Theoretically, I don’t have a good explanation for this. The ones I can think of that would cause this effect — like segregated elements in these gas clouds — aren’t physically reasonable, much less well-motivated. From an observational point of view, there is at least one reason I can find to be concerned. The data comes from two instruments: the Keck Observatories and the VLT. Although the Keck data shows this highly statistically significant result at both low-redshift and high-redshift, the VLT data does not show it at low redshift, and shows a much less significant one (only three-σ, instead of four- or five-σ usually demanded) at high redshift.
The only thing I can say is the same thing the authors can say: maybe there’s some sort of problem or error associated with this technique that we do not understand. If we only had the VLT data, we wouldn’t think we were seeing anything of note; it’s only the Keck data on its own or the Keck + VLT data combined that show a very strong result.
Because the implications are so alarming, I would demand — just as I did for the alleged faster-than-light neutrinos — extraordinary evidence to back up this extraordinary claim. What would that extraordinary evidence look like? I give John Webb full points for identifying the exact two things I would want in his latest paper:
Future similar measurements targeting the apparent pole and anti-pole directions will maximise detection sensitivity, and further observations duplicated on 2 independent telescopes will better constrain systematics. Most importantly, an independent technique is required to check these results.
Now that they’ve identified the directionality of this variation in the fine-structure constant, you want to look, with multiple instruments, in those directions! If all the instruments you use see the same large, independent effect, you know it isn’t an artifact of your instrument and it isn’t due to the small number of sources (with large effects) you happened to measure in those directions so far.
So if you made those measurements and you still saw this big effect, you’d have every reason to be confident in what you’ve accomplished. But it could still be a bizarre artifact of this technique, even if you can’t identify what, exactly, is going on. So you want to find an independent technique to check it with.

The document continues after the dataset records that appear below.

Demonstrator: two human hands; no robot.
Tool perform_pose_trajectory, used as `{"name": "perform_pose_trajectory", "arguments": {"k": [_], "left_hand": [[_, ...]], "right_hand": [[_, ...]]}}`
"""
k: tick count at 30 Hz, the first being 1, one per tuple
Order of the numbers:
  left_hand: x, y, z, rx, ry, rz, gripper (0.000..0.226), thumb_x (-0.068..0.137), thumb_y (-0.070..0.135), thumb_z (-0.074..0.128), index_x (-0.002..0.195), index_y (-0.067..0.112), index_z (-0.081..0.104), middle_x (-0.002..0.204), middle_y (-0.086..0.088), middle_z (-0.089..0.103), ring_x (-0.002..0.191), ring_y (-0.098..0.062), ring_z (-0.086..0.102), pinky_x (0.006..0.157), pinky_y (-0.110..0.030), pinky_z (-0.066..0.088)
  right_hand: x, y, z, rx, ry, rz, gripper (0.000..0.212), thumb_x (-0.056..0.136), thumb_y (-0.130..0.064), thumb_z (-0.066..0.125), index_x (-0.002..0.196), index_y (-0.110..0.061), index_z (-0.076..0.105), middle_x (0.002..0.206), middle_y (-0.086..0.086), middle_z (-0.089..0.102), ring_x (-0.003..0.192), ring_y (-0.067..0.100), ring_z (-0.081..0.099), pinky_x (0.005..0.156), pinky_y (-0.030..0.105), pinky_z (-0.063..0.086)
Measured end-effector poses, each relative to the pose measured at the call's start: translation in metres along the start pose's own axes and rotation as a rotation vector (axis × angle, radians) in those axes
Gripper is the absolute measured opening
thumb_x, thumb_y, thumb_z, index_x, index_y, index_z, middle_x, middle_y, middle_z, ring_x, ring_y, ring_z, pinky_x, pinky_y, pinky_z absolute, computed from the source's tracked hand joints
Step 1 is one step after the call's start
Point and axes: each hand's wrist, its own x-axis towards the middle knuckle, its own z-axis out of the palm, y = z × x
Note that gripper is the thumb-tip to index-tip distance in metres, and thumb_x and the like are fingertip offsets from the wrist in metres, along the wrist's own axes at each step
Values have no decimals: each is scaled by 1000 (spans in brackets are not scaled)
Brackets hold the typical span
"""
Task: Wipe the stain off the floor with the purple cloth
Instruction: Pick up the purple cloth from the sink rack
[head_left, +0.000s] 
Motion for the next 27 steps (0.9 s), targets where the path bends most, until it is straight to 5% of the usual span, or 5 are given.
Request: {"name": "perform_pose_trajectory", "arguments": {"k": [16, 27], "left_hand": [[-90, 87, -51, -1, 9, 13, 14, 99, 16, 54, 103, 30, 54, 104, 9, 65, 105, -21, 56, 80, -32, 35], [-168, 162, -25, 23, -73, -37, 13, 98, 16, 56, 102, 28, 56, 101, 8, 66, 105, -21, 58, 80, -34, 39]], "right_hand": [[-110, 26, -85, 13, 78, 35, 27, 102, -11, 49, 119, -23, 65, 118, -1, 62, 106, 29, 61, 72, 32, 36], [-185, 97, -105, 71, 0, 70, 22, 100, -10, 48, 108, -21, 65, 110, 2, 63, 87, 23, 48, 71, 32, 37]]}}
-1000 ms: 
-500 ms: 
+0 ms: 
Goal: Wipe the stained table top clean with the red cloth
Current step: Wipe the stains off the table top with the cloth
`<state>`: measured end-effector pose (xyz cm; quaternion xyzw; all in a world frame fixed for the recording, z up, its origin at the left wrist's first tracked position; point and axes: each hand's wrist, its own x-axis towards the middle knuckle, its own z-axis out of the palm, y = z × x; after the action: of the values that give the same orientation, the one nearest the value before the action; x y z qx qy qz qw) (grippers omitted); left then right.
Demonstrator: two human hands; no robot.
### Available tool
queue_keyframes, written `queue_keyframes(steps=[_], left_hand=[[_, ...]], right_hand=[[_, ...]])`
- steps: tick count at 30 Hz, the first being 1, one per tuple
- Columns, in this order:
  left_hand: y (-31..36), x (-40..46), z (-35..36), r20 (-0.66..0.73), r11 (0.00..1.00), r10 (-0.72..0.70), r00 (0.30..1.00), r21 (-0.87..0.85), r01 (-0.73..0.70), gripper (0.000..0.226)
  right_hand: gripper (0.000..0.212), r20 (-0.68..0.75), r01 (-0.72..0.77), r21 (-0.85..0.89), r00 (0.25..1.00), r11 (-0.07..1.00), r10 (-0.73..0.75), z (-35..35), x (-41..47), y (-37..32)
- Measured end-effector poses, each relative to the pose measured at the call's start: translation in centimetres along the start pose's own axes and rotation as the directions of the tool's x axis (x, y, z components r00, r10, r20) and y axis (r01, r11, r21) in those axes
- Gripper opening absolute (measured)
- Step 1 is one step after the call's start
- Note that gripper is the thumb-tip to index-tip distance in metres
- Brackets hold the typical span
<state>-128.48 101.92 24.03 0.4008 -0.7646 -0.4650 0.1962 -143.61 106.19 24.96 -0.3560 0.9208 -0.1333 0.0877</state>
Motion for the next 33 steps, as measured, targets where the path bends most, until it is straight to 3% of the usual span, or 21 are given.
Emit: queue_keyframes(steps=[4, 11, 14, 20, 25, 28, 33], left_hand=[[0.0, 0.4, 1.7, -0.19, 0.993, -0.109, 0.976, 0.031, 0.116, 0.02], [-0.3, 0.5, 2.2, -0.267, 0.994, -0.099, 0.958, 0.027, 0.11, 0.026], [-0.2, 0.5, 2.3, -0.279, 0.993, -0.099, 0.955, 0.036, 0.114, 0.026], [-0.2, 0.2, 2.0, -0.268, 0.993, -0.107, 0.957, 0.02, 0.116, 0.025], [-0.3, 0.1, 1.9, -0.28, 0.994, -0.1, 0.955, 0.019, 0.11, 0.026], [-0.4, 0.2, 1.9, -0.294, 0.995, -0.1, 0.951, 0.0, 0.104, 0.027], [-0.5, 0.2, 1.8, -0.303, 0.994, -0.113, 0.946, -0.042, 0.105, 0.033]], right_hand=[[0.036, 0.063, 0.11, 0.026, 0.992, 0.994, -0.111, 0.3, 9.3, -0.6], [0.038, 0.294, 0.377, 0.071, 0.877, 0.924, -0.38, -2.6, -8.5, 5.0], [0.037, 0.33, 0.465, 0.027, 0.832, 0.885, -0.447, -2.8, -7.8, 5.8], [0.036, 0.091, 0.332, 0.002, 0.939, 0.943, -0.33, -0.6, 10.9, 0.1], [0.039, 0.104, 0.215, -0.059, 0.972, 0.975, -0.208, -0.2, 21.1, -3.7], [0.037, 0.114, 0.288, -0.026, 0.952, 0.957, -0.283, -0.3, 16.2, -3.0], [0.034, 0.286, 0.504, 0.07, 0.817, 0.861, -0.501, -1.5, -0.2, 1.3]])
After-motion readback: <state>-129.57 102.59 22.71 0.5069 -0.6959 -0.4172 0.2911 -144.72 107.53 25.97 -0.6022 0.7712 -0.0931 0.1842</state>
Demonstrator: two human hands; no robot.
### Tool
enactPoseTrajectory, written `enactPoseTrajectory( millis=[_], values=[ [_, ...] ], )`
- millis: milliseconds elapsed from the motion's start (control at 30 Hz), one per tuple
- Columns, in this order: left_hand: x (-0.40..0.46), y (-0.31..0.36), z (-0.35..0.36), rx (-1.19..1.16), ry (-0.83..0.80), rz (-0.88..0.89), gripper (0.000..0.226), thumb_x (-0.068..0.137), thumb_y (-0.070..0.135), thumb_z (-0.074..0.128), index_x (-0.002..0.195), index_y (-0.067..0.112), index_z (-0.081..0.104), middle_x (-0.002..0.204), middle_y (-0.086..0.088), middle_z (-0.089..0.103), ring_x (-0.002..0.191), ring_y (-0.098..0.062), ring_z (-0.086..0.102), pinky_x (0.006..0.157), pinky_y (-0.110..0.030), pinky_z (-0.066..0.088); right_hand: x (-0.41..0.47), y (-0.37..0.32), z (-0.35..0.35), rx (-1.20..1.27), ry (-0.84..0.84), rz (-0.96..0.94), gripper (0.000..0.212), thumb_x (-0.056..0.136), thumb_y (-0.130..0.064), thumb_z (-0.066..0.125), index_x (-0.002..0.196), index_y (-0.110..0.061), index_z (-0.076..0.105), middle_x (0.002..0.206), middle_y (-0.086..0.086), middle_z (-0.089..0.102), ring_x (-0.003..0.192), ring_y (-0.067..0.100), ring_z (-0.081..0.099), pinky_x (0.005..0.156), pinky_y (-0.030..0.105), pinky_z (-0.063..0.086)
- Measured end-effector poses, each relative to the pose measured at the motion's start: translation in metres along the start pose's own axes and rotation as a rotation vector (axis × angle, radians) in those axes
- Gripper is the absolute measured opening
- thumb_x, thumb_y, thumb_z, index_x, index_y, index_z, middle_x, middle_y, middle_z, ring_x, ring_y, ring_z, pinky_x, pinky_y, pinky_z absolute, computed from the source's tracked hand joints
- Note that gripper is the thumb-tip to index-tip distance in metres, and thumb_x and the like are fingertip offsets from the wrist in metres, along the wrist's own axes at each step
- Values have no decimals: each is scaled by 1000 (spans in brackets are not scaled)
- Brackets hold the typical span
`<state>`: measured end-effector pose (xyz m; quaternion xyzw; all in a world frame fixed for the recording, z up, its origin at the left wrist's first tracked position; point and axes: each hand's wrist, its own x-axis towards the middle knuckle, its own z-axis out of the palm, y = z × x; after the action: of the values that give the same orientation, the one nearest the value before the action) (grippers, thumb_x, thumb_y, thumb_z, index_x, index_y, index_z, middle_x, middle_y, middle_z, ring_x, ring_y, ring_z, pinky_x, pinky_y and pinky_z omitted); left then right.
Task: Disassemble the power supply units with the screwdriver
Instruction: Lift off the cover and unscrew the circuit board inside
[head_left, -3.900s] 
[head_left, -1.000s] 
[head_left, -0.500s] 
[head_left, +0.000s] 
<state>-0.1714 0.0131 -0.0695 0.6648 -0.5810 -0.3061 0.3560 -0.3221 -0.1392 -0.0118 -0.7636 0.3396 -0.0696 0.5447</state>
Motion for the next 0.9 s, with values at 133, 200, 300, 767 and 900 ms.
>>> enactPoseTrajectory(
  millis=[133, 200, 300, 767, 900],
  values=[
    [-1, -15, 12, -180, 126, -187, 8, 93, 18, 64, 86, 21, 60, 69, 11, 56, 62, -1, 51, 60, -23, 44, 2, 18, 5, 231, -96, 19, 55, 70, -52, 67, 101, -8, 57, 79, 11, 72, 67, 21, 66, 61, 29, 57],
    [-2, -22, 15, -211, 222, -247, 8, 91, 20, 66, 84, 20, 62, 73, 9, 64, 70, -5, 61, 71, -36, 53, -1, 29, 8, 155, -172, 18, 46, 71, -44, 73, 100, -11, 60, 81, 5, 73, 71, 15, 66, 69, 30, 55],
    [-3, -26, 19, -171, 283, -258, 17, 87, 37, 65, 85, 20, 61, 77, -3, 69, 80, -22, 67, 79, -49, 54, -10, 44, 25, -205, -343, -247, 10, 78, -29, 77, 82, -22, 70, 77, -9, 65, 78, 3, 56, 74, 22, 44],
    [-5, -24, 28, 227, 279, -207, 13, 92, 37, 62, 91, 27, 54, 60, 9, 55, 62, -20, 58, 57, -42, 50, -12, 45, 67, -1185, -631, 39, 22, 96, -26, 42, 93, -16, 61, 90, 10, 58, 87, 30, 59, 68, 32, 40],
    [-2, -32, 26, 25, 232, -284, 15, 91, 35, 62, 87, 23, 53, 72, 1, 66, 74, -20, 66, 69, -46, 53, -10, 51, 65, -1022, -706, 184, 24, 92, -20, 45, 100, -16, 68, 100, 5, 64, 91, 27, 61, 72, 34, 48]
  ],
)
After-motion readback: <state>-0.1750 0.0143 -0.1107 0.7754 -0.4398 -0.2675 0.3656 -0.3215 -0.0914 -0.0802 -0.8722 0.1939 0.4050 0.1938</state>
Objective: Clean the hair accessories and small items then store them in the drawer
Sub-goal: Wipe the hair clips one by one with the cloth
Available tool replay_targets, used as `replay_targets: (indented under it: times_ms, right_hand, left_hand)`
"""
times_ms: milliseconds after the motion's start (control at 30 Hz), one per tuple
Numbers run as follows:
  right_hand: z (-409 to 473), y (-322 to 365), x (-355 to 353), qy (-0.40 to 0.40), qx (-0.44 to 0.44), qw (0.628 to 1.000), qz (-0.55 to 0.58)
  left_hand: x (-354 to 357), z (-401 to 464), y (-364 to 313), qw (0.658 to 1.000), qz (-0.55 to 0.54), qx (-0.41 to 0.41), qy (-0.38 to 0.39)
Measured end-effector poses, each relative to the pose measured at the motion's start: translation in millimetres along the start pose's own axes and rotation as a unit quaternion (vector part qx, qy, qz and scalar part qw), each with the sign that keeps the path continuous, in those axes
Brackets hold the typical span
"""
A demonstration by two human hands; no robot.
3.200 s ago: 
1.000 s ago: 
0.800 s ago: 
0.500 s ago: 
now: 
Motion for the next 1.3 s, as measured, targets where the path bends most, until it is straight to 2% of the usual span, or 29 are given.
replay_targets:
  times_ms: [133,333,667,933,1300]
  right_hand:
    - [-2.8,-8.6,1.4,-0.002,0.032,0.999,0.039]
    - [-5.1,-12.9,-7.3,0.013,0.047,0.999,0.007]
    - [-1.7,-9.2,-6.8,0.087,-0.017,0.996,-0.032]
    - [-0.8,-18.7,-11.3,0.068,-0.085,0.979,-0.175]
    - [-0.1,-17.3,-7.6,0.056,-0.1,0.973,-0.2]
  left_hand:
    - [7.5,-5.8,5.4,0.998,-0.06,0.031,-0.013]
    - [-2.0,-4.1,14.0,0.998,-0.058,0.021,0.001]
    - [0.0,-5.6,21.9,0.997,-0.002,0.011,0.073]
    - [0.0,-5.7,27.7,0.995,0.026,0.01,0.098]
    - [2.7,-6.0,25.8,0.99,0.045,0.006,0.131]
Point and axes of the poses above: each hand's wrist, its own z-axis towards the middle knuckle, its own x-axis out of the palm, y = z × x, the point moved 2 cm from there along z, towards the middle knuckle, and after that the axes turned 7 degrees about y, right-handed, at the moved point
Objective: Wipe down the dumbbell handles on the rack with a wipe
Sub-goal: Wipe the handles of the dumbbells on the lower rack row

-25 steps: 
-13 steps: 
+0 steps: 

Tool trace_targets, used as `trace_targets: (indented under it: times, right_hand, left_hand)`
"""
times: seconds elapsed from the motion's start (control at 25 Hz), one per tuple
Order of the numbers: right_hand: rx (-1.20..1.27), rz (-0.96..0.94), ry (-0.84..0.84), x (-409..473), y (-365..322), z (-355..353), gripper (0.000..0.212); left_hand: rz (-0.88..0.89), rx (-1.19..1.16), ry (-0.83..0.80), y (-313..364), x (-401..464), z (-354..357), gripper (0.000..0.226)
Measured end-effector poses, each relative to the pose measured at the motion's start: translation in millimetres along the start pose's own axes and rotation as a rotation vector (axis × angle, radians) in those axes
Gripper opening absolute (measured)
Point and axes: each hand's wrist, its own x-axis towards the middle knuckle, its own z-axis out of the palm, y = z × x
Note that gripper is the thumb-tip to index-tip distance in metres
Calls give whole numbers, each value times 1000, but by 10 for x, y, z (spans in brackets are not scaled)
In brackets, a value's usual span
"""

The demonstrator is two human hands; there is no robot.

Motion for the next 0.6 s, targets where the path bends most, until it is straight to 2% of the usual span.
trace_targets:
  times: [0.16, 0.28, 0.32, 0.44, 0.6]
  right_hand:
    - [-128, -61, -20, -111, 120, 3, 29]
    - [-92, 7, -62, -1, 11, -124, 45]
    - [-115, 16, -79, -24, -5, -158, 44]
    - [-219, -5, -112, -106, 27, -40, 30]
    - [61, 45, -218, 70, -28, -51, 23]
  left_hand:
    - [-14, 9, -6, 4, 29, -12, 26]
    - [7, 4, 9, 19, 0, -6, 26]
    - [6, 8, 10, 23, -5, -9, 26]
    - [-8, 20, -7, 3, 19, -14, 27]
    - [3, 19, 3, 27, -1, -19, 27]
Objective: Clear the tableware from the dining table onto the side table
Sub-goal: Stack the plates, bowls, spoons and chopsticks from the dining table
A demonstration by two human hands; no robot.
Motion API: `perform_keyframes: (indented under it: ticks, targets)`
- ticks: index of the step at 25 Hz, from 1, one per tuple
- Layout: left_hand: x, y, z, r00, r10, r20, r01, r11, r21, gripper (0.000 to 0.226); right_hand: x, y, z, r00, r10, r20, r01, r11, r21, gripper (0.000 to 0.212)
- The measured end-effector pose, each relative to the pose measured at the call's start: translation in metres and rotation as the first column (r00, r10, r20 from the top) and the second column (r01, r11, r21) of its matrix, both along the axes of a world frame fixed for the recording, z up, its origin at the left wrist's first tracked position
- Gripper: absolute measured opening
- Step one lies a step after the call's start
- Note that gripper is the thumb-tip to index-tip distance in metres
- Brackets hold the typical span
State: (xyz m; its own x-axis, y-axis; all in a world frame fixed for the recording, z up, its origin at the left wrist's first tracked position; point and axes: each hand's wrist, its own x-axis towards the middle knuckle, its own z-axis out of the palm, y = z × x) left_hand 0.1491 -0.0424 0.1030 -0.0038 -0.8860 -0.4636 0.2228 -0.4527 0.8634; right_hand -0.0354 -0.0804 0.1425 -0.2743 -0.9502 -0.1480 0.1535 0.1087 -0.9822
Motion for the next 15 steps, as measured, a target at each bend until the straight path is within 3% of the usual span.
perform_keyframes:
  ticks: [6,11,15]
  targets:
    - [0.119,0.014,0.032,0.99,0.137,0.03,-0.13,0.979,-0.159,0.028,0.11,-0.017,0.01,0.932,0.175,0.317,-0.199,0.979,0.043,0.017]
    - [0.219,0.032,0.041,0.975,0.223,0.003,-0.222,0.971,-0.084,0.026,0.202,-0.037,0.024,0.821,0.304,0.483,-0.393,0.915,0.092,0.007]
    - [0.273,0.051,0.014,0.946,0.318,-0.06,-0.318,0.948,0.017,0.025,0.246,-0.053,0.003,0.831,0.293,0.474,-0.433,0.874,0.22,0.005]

It’s to use — instead of atomic absorption lines — an even more precise transition: the 21-cm Hydrogen spin-flip line! This has the potential to be even more accurate than Webb’s technique down the road, and can measure intervening gas clouds as far back as the Cosmic Microwave Background, at a redshift of 1089. (Making what we call “high redshift” today — a redshift of 3 or 4 — look like bupkis!) But at this point, it can only constrain the fine structure constant to a few parts in 1000; to practically get the accuracy they’d want would require a much greater financial investment than is feasible.
Which is, perhaps, why Webb gives this depressing, but perhaps realistic, ending to his piece:
As I said at the start of this article, no-one believes us yet, and we are in for a long battle. Some days I doubt I shall be living when the proof comes in.
The work is technical, laborious, very difficult, requires a great deal of data from extremely expensive scientific facilities, and the analyses take a lot of time and effort.
But on other days I’m more optimistic and remind myself that, for now, I’m alive and kicking and working on it.
After all, this is an extraordinary claim, but it isn’t a claim that’s been made because anyone’s done something crazy; it’s a claim that’s been made because someone’s done something amazing, and is seeing something crazy! So it’s definitely going to take some extraordinary evidence to put this on solid ground, but that’s exactly what everyone involved in this issue is shooting for, and I can’t wait to see how it turns out! (And a happy birthday to Carl Sagan, for those of you who caught the reference!)